Pick out and copy every line below that has the word "woman".

## Recorded information
•••
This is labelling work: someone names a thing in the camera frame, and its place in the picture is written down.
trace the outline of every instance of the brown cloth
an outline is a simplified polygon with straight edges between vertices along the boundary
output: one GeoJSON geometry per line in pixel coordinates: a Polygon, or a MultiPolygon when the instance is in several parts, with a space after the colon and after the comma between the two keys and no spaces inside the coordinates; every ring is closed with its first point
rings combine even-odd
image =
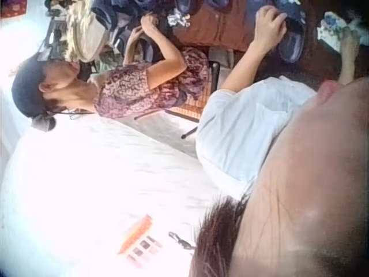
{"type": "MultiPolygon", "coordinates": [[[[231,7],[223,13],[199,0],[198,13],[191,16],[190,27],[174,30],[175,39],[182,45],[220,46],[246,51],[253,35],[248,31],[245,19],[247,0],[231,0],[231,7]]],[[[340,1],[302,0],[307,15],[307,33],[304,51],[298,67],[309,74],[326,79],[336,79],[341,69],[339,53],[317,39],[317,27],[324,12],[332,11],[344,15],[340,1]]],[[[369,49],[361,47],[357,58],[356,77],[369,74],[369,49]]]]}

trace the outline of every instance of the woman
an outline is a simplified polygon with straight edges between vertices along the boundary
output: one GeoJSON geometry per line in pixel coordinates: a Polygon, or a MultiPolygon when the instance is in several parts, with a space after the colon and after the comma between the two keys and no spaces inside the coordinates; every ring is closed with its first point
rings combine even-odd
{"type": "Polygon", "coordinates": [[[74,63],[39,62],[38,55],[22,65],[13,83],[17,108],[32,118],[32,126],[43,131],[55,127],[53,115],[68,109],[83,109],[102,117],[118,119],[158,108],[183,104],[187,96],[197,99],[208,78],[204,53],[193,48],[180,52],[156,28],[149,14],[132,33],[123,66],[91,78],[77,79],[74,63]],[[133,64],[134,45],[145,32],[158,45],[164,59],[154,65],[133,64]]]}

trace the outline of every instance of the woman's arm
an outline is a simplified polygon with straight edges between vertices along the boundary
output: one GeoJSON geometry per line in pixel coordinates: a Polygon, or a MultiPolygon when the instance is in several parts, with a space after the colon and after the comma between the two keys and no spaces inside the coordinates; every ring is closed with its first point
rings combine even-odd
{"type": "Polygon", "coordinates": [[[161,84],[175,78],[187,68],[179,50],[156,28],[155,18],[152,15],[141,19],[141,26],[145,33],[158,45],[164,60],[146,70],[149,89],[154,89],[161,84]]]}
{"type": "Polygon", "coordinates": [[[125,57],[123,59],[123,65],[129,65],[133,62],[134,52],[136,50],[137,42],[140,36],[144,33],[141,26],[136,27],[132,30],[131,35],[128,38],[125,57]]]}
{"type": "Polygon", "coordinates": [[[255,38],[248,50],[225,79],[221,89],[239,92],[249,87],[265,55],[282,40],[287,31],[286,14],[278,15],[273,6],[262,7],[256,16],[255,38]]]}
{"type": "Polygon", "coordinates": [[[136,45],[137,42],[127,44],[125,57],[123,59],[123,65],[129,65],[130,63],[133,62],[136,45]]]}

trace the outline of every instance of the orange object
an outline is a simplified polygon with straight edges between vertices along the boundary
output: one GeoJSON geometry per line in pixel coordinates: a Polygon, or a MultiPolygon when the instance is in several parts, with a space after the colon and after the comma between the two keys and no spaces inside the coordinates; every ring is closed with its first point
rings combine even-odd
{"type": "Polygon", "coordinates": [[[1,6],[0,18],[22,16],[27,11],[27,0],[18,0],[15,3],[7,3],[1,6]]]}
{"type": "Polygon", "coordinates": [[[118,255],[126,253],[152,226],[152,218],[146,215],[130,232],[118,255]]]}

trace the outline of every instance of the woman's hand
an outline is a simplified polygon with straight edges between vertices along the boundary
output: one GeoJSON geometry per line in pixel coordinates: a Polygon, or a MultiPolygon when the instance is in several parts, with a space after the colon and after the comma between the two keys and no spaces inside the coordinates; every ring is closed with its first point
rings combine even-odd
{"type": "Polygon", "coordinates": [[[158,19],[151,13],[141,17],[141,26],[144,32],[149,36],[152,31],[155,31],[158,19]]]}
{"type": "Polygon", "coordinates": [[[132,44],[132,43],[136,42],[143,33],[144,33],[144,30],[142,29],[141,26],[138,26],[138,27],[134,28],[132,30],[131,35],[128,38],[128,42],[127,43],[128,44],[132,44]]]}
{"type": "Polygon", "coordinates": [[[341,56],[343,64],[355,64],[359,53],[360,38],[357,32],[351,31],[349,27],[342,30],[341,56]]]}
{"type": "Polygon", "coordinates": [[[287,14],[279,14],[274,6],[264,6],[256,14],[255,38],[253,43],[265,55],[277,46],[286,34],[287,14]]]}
•••
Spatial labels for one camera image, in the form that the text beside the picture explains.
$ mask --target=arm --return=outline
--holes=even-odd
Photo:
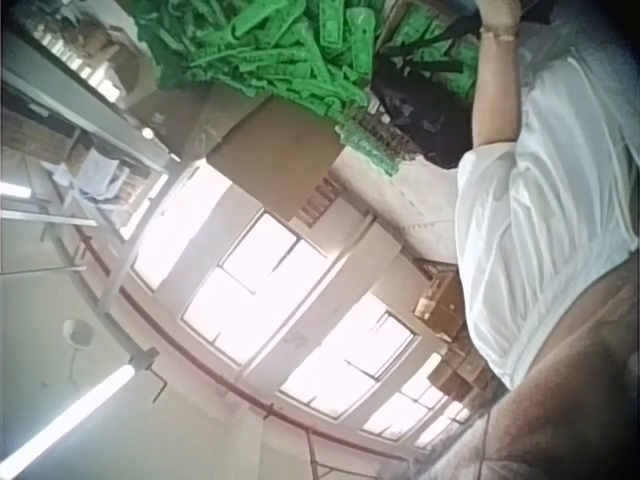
•••
## Exercise result
trace the outline of every instance of the woman
trace the outline of every instance of the woman's arm
trace the outline of every instance of the woman's hand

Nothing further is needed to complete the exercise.